(Beginning of Dataset section)

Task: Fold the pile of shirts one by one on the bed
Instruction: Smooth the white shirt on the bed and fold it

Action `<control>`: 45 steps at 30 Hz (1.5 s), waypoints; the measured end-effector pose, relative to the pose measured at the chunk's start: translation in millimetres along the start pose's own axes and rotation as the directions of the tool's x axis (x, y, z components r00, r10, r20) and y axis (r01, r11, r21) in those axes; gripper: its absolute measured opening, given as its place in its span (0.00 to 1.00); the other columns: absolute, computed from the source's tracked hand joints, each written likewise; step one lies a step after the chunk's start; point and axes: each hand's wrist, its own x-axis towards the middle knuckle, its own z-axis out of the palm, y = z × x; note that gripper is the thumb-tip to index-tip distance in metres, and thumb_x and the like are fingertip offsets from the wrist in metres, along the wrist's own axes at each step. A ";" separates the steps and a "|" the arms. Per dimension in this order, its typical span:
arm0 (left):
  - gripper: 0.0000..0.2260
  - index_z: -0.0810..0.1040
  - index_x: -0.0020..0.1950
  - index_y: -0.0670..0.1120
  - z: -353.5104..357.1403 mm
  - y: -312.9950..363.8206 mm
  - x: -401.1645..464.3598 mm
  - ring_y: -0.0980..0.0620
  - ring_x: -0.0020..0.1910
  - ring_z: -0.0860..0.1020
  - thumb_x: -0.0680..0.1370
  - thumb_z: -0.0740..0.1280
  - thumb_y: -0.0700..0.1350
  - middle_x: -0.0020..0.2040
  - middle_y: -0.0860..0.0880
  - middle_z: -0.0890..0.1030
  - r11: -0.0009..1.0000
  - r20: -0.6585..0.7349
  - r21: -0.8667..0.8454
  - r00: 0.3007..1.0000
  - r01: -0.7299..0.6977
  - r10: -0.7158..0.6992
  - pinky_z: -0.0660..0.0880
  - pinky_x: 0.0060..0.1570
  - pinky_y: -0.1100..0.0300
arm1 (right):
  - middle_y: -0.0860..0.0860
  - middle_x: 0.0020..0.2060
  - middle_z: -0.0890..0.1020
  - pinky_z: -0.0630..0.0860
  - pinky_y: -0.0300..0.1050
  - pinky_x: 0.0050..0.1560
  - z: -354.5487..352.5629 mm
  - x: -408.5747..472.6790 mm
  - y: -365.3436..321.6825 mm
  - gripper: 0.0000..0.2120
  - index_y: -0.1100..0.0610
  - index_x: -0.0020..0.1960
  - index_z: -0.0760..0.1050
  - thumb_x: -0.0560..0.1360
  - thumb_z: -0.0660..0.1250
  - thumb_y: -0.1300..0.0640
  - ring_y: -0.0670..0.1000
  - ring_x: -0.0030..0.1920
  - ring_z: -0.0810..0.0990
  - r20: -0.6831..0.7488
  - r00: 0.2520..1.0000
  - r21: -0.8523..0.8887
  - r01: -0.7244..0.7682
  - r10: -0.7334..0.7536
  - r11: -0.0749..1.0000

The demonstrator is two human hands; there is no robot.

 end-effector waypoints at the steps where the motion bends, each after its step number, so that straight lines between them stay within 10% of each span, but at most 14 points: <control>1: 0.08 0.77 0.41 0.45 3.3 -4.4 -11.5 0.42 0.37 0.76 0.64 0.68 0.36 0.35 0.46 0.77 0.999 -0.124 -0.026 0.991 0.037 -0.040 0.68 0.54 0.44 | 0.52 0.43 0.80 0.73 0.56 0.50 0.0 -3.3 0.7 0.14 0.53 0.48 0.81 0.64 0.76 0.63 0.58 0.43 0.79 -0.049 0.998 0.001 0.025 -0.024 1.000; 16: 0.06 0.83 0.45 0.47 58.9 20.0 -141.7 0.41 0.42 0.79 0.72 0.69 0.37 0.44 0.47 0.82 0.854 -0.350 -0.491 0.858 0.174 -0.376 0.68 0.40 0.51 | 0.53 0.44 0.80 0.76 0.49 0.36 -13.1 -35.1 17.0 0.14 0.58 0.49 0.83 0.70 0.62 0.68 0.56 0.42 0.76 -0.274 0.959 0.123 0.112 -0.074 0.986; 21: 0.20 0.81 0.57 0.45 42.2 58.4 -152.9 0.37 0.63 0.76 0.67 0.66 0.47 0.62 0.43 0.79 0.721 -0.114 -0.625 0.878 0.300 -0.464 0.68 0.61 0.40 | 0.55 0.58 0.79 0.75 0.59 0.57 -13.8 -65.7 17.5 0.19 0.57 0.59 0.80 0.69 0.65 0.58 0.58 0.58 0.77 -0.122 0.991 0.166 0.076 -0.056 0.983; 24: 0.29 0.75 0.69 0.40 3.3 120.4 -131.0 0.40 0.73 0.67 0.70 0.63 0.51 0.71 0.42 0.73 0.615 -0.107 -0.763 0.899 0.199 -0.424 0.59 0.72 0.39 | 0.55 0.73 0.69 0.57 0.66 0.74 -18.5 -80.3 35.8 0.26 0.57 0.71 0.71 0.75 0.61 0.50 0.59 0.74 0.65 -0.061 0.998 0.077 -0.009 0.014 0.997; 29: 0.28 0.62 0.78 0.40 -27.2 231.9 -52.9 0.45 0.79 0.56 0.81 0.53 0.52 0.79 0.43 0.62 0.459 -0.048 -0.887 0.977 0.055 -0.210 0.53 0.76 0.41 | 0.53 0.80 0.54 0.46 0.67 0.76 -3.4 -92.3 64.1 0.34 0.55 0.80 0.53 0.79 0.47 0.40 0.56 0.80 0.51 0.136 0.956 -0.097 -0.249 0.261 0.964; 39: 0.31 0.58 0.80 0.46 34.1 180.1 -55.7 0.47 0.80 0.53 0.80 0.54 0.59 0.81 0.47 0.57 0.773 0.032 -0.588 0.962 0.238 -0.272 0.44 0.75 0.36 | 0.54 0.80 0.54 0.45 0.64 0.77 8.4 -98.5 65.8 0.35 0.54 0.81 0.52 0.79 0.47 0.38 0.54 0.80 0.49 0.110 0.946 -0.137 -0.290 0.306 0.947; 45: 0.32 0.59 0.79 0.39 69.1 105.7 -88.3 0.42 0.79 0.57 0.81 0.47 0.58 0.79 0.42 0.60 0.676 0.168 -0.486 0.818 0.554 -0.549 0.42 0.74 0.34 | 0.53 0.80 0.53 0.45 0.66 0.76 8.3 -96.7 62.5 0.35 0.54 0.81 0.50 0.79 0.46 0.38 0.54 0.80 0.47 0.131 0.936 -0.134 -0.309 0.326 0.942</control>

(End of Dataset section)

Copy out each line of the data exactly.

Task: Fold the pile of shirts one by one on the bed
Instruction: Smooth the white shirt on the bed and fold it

Action `<control>`: 45 steps at 30 Hz (1.5 s), waypoints; the measured end-effector pose, relative to the pose measured at the chunk's start: translation in millimetres along the start pose's own axes and rotation as the directions of the tool's x axis (x, y, z components r00, r10, r20) and y axis (r01, r11, r21) in those axes; gripper: its absolute measured opening, given as its place in its span (0.00 to 1.00); the other columns: absolute, computed from the source's tracked hand joints, each written likewise; step one lies a step after the chunk's start; point and axes: each hand's wrist, its own x-axis towards the middle knuckle, its own z-axis out of the palm, y = z × x; note that gripper is the thumb-tip to index-tip distance in metres, and thumb_x and the like are fingertip offsets from the wrist in metres, along the wrist's own axes at each step. A ";" separates the steps and a "|" the arms. Per dimension in this order, its typical span:
arm0 (left):
  - gripper: 0.0000..0.2260
  - index_z: -0.0810..0.1040
  - index_x: -0.0020..0.1950
  - index_y: -0.0670..0.1120
  - z: -353.5104..357.1403 mm
  - y: -312.9950..363.8206 mm
  - x: -401.1645..464.3598 mm
  - ring_y: -0.0980..0.0620
  - ring_x: -0.0020..0.1910
  - ring_z: -0.0860..0.1020
  - thumb_x: -0.0680..0.1370
  - thumb_z: -0.0740..0.1280
  - thumb_y: -0.0700..0.1350
  - middle_x: -0.0020..0.2040
  - middle_y: -0.0860..0.0880
  - middle_z: -0.0890..0.1030
  - r11: -0.0009..1.0000
  - r20: -0.6585..0.7349
  - r21: -0.8667..0.8454
  - r00: 0.3007..1.0000
  - r01: -0.7299..0.6977
  - r10: -0.7158..0.6992
  - pinky_z: -0.0660..0.0880
  - pinky_x: 0.0060..0.1570
  - pinky_y: -0.1100..0.0300
arm1 (right):
  - middle_y: -0.0860..0.0860
  - middle_x: 0.0020..0.2060
  - middle_z: -0.0890..0.1020
  - pinky_z: -0.0630..0.0860
  - pinky_y: -0.0300..0.1050
  - pinky_x: 0.0050..0.1560
  - z: -354.5487..352.5629 mm
  - x: -408.5747..472.6790 mm
  - y: -365.3436..321.6825 mm
  - gripper: 0.0000..0.2120
  - index_y: -0.1100..0.0610
  - index_x: -0.0020..0.1960
  - index_z: -0.0760..0.1050
  - thumb_x: -0.0560..0.1360
  - thumb_z: -0.0660..0.1250
  - thumb_y: -0.1300..0.0640
  - ring_y: -0.0670..0.1000
  - ring_x: -0.0030..0.1920
  - ring_z: -0.0810..0.0990
  - r20: -0.6831..0.7488
  - r00: 0.2520..1.0000
  - r21: -0.8523..0.8887
  - r01: -0.7244..0.7682
  - r10: -0.7334..0.7536
  - r11: -0.0749..1.0000

The demonstrator is two human hands; there is no robot.

 end-effector waypoints at the steps where the motion bends, each after its step number, so that straight lines between them stay within 10% of each span, but at most 14 points: <control>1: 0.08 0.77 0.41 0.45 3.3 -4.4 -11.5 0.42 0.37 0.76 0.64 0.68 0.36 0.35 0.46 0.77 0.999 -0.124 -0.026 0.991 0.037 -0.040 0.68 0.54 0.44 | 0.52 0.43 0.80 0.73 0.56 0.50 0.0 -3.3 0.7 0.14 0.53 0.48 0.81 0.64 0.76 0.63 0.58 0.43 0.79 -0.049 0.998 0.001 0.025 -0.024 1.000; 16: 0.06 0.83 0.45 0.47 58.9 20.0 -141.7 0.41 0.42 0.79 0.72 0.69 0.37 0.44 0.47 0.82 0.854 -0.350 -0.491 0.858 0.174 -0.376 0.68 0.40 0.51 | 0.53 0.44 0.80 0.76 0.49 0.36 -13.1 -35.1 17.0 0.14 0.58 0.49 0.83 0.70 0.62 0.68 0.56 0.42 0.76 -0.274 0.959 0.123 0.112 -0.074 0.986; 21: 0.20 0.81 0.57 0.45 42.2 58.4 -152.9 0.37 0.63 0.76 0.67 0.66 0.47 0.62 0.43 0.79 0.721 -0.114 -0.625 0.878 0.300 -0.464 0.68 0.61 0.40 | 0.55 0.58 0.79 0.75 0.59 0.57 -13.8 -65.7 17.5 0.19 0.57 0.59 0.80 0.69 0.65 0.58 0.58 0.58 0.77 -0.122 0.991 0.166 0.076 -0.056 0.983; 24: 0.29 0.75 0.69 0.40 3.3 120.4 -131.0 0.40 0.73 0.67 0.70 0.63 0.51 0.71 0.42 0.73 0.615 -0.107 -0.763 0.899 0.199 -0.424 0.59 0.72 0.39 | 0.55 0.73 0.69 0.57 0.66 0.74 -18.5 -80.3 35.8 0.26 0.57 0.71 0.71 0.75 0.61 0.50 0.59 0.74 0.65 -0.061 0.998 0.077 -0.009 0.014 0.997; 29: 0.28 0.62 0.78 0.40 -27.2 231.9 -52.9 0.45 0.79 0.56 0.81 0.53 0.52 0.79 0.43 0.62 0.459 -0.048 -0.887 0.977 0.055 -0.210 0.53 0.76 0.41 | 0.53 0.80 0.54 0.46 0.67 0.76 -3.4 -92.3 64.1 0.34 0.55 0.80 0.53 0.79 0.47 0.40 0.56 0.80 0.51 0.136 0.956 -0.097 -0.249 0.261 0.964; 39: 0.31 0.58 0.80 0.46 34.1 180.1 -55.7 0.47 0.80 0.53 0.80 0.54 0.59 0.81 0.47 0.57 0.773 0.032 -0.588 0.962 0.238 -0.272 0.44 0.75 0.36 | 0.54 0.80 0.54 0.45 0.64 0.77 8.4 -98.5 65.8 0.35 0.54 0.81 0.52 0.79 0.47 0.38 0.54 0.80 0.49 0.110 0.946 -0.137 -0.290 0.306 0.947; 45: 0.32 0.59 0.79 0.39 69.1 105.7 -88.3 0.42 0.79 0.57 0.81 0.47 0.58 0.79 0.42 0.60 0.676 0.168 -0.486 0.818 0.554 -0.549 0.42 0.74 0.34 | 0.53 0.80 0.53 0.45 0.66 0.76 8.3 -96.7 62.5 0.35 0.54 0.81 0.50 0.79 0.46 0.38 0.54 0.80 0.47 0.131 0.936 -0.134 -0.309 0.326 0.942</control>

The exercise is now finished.